For easier entering of (s)RGB colors in hexadecimal format there are _srgb / _srgbf, _srgba / _srgbaf, _rgb / _rgbf and _rgba / _rgbaf literals in the Math::Literals namespace. See their documentation for more information about the differences.

using namespace Math::Literals;

Color3 a = 0x33b27f_srgbf;      // {0.0331048f, 0.445201f, 0.212231f}
Color4ub b = 0x33b27fcc_rgba;   // {0x33, 0xb2, 0x7f, 0xcc}

Binary representation

Scalar types with a GLSL equivalent are guaranteed to have exactly the same binary representation. Consequently, matrix and vector classes also have the same binary representation as corresponding array of numeric values without any additional data or padding (e.g. sizeof(Vector3i) == sizeof(Int[3])). All matrices are stored in column-major order.

This means that all scalar, matrix and vector types can be used directly for filling GPU buffers and textures without any need for data extraction or conversion. For convenience all vector and matrix classes provide a data() function, which returns a pointer to the internal data array.

Half-precision arithmetic

The Half type represents half-precision floating point values. The sole purpose of the type is to make creation, conversion and visualization of half-float values easier. By design it doesn't support any arithmetic operations as not all CPU architecture have native support for half-floats and thus the operations would be done faster in a regular single-precision Float. The class provides explicit constructors and conversion operators from/to Float and UnsignedShort and you can also use the _h literal that is provided in the Math::Literals namespace:

using namespace Math::Literals;

Half a = 3.5_h;         // 0x4300 internally

Half-precision vector and matrix types such as Vector3h or Matrix3x3h work similarly — you can construct them and convert them from/to other types, but can't perform any arithmetic.

Angle types

Magnum has a special type for strongly-typed representation of angles, namely the Deg and Rad classes (or Degd / Degh and Radd / Radh with Double / Half as underlying type). Their purpose is to avoid common degree-vs-radian bugs (i.e. entering a degree value where radians should be and vice versa) and make the conversion between these two representations easier. They are just a tiny constexpr wrapper around the native type and they support all meaningful numeric operations. The wrapper API may have a slight overhead on debug builds, but the safety benefits outweight that in most practical use cases.

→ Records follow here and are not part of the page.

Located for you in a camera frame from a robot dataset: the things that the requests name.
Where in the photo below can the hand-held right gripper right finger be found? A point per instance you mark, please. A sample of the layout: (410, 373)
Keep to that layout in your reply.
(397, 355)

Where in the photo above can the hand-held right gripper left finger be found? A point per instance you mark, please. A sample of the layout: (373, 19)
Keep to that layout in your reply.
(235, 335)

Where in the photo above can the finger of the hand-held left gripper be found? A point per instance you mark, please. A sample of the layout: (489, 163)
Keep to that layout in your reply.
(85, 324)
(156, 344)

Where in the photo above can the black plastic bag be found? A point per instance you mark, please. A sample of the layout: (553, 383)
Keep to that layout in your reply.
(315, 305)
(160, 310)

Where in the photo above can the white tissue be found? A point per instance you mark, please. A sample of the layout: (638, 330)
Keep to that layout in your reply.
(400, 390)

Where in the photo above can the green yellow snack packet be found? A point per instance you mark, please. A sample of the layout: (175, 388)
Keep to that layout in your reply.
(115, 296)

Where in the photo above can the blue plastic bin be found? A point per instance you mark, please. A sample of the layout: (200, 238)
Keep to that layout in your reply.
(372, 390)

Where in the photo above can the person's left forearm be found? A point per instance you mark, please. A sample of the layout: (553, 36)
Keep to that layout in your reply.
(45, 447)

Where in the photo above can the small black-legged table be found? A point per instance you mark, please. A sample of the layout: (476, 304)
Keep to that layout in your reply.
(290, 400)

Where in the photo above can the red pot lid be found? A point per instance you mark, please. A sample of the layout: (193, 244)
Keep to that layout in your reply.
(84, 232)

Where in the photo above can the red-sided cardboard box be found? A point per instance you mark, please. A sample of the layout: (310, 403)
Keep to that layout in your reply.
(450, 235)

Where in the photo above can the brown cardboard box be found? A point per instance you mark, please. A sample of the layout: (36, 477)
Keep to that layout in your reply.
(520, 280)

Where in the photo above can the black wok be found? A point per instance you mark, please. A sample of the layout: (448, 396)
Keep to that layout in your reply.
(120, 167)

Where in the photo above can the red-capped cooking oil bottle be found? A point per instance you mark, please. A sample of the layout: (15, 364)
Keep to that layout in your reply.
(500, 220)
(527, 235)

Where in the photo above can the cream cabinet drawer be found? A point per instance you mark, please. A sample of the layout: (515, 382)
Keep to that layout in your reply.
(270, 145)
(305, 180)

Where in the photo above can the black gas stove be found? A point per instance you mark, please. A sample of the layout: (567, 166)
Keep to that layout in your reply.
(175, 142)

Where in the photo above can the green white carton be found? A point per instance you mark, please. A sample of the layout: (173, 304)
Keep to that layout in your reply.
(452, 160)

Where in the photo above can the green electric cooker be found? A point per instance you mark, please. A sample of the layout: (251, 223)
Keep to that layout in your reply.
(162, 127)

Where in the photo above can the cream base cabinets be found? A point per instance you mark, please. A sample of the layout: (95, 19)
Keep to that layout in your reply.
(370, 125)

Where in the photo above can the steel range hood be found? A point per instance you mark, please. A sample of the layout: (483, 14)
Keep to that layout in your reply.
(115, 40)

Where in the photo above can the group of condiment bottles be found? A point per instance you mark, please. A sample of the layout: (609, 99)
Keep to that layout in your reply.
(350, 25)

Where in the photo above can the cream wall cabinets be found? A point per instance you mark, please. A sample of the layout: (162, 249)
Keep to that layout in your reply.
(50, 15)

These classes are not implicitly constructible or convertible from/to Float or Double, you have to either construct/convert them explicitly or use custom _degf / _deg and _radf / _rad literals that are provided in the Math::Literals namespace:

using namespace Math::Literals;

//Deg a = 60.0f         // error, no implicit conversion from Float
Deg a = 60.0_degf;      // okay

Float b = 3.2831853f;
auto tau = Rad{b} + 3.0_radf;
Radd pi = 3.141592653589793_rad;

//Double c = pi;        // error, no implicit conversion to Double
auto c = Double(pi);    // okay

They can be implicitly converted to each other, but conversion to different underlying type is explicit to avoid precision loss (or, on the other hand, unnecessarily high precision) during computations:

Rad d = 60.0_degf;      // 1.0471976f
auto e = Degd{pi};      // 180.0

//Rad f = pi;           // error, no implicit conversion of underlying types
auto f = Rad{pi};       // 3.141592654f

These classes are used exclusively in all functions taking and returning angles — trigonometry, angle computation, rotating transformation etc. Thanks to implicit conversion you can seamlessly use either radians or degrees without any need to care about what input the function expects:

Float a = Math::sin(1.32457_radf);
Complex b = Complex::rotation(60.0_degf);

Time types

Similarly to Deg and Rad, there's Nanoseconds and Seconds for strongly-typed representation of time values. The Nanoseconds is a 64-bit integer type, giving the best possible precision over a range of ±292 years, while Seconds is a 32-bit floating-point type that should be sufficient for most practical uses where neither large precision nor a large range is needed, such as animation keyframe timing. As with the angle types, they're not implicitly constructible from their underlying representation, instead you can construct them explicitly or use the _sec, _msec, _usec and _nsec convenience literals that are provided in the Math::Literals namespace. The time types are similar in spirit to std::chrono type definitions, but without a dependency on STL. An opt-in conversion is available if you include Magnum/Math/TimeStl.h.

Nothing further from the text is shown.